How Do Institutional Investors Influence Leverage?
A new study by Johnson’s Roni Michaely shows that firms with more institutional investors issue less debt
A recent study by Roni Michaely, Rudd Family Professor of Management Professor of Finance at the Samuel Curtis Johnson Graduate School of Management, reached a number of important conclusions about the effect of institutional equity ownership on firms’ capital structures. In the working paper “Do Institutional Investors Influence Capital Structure Decisions?” Michaely reports that firms with higher institutional holdings have lower leverage. Michaely also discovered that the presence of institutional investors influenced firms to issue more equity and less debt. The paper does not find strong evidence that the relation goes the other way around—that is, that firms’ decisions to lower their leverage does not result in institutional investors acquiring more stock in those firms.

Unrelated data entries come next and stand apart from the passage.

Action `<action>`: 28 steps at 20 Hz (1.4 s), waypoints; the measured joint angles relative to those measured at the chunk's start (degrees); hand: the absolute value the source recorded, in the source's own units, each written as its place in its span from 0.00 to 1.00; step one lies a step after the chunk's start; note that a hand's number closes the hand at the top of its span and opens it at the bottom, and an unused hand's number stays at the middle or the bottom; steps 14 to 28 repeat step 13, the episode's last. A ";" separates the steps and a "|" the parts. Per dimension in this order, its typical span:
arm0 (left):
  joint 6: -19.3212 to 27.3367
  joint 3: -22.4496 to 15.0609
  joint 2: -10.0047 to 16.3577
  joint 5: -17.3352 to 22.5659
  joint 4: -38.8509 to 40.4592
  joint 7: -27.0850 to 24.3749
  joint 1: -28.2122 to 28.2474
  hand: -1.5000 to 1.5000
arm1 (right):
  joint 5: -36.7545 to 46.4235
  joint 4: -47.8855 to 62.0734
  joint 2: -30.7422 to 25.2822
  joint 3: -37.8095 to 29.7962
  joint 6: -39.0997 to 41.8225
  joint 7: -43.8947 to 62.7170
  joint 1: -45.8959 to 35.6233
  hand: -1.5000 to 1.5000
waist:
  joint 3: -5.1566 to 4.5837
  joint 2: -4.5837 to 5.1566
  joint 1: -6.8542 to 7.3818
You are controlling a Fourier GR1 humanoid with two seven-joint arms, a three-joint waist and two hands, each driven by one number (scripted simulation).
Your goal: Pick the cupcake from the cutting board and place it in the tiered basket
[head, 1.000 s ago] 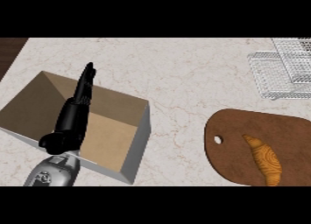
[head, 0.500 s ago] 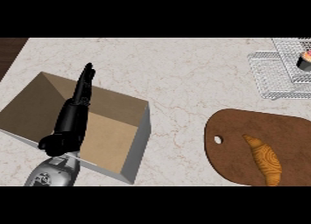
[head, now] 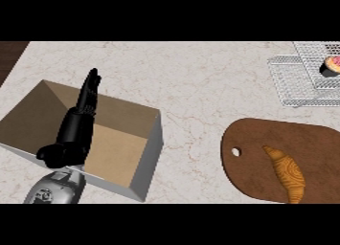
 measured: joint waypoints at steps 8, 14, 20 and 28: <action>0.52 0.91 0.52 -0.35 -0.91 2.07 0.50 0.50 | -8.67 5.57 -9.46 -12.94 2.21 -3.30 7.04 0.00 | -0.07 -0.24 -1.59; 0.57 1.32 0.78 -0.41 -1.86 0.96 2.32 0.50 | -14.17 9.00 -14.91 -20.82 8.50 -10.80 17.55 0.00 | 0.04 -0.57 -2.72; 0.57 1.32 0.78 -0.41 -1.86 0.96 2.32 0.50 | -14.17 9.00 -14.91 -20.82 8.50 -10.80 17.55 0.00 | 0.04 -0.57 -2.72; 0.57 1.32 0.78 -0.41 -1.86 0.96 2.32 0.50 | -14.17 9.00 -14.91 -20.82 8.50 -10.80 17.55 0.00 | 0.04 -0.57 -2.72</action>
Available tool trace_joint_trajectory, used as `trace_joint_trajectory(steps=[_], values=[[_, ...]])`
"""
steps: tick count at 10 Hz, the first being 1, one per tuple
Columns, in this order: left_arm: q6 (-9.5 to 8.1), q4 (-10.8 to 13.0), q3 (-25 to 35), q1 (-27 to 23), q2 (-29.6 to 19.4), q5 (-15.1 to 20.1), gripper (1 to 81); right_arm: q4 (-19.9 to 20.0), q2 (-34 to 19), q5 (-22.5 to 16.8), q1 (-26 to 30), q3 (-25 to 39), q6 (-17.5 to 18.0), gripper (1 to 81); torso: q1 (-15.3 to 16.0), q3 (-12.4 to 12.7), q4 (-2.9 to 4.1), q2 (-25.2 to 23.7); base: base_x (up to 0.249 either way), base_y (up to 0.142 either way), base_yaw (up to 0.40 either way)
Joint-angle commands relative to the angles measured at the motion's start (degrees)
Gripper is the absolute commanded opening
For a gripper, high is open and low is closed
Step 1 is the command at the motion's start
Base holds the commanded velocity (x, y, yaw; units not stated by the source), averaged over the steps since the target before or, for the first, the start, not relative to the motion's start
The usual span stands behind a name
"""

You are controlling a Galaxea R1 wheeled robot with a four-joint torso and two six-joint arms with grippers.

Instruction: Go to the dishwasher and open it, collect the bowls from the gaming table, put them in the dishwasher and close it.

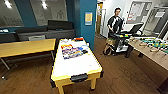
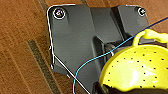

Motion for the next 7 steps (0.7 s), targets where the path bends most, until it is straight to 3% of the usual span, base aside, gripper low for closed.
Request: trace_joint_trajectory(steps=[1, 7], values=[[0.45, 0.1, -0.1, -0.9, -0.5, 2.3, 1.0, -0.7, -0.5, -2.2, 1.0, -0.1, -0.1, 1.0, 0.0, 0.0, 0.00, 0.0, 0.000, 0.000, -0.400], [0.45, 0.4, -0.1, -0.6, 0.2, 2.4, 1.0, -0.7, 0.2, -2.0, 1.0, -0.1, -0.1, 1.0, 0.0, 0.0, 0.00, 0.0, 0.000, 0.000, -0.400]])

Michaely’s paper documents that institutional holdings have grown rapidly (by 800 percent from 1979 to 2009), and that the presence of such institutional investors appears to have had a self-perpetuating effect, as far as reducing leverage. Once a company receives an infusion of institutional equity, the company has an easier time issuing more equity. Second, the presence of institutional investors appears to be exercising a chastening effect on companies’ willingness to issue debt. Institutionally-held companies’ propensities to issue more equity and less debt complement each other and lead to a cumulative reduction in leveraging. Third, Michaely discovered that the effect of institutional holdings on leverage was stronger for small firms with extensive growth opportunities than for large firms with limited growth opportunities.
Michaely’s research is an important empirical contribution to the body of capital structure decisions and the role of institutions in financial markets. It recently got the attention of the investor-oriented publication, Seeking Alpha, which reported on the conclusions of the working paper.